Originally Posted by simonkenton7
Great story! Thanks for posting.
The Comanche were some real bad asses. Took the Texans 50 years to conquer them, without the Colt six gun never would have done it.


I believe the role of the revolver is considerably over-stated. For close-quarters combat, sure. The hard part was getting close enough to use one and the PREMIER Indian fighter of his era, Texas Ranger Captain RIP Ford wrote that even then the Comanche bow and the sixgun were evenly matched at such times. Outside of dueling of course, fighting fair is something to be avoided at all costs.

The way to fight Plains Indians was to get off of your horse, take careful aim with your rifle, and shoot the other guy off of HIS horse, a tactic generally employed by the Eastern Tribes when they moved out West, cutting a wide swathe.
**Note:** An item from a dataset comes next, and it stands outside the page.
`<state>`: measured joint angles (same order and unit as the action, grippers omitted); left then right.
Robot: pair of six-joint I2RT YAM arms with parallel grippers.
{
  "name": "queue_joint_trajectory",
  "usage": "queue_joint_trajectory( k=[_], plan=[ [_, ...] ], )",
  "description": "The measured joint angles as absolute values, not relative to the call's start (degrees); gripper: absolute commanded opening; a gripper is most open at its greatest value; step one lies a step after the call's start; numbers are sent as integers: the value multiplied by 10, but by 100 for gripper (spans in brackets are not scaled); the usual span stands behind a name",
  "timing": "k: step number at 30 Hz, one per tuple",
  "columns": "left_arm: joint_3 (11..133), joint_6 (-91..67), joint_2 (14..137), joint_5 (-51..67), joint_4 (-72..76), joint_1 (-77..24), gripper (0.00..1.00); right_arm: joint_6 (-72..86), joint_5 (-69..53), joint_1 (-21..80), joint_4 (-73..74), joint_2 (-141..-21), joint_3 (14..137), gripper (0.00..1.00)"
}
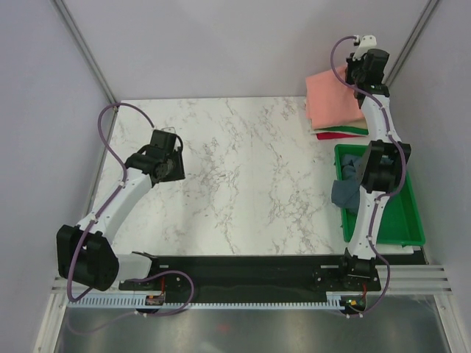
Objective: Fold and stack the t-shirts
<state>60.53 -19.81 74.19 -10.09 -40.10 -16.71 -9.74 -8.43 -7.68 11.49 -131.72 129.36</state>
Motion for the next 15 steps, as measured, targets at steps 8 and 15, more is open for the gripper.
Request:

This was also the usual tactic employed by Ford hisself.

MOST Comanches of course died from diseases, just like pretty much every other tribe, second to that you can make a pretty good case that more of 'em fell to other Indians, especially displaced Eastern Indians than to the Texans.

By the Red River War, MOST Comanches were already on reservations in Oklahoma, getting heavily into the cattle business (Comanches traded more'n 30,000 head of Texas cattle to the Army in New Mexico in 1873), a hothead minority was still out.

Out of desperation this minority faction of Kiowas and Comanches actually put on a Sun Dance in the summer of '74, a rite borrowed from the Northern Tribes and a thing they hadn't done before.

After that religious event Quanah Parker wanted to go against the dreaded and implacable Tonkawas, who had been eating Comanches regularly for more'n forty years by that point and who had repeatedly led Ranald MacKenzie down upon them.

It was actually the Feds as represented by MacKenzie that finally broke these holdouts, capturing many of their women and children and using these hostages as leverage to bring them in. Who actually brought them in was the German Physician JJ "Doc" Sturm who by that time had been looking after the Comanches since the Brazos Reserve days, twenty years earlier. Sturm rode out to the Comanche camps alone, bringing them the Govt terms.

This good and gentle man, whose memory is still esteemed in Comanche country today, in company with the middle-aged Comanche chief Mow-Ray, travelled all over West Texas in '74 and '75, locating and bringing in scattered Comanche refugees.

Interestingly enough, the Comanche Medicine Man Isha-tai, whose bullet proof medicine failed so spectacularly at Adobe Walls, went on to play an active role in reservation politics after the shooting was all over, mostly as a political opponent of Quanah Parker.

As for Billy Dixon's famous shot, I am fully prepared to believe it may have been from the better part of a mile away, mostly because of the testimony of Billy Dixon hisself, who alway said it was a "scratch" ie. lucky shot, almost a fluke. Of course, if he weren't an outstanding shot, the shot would never have connected, lucky or not.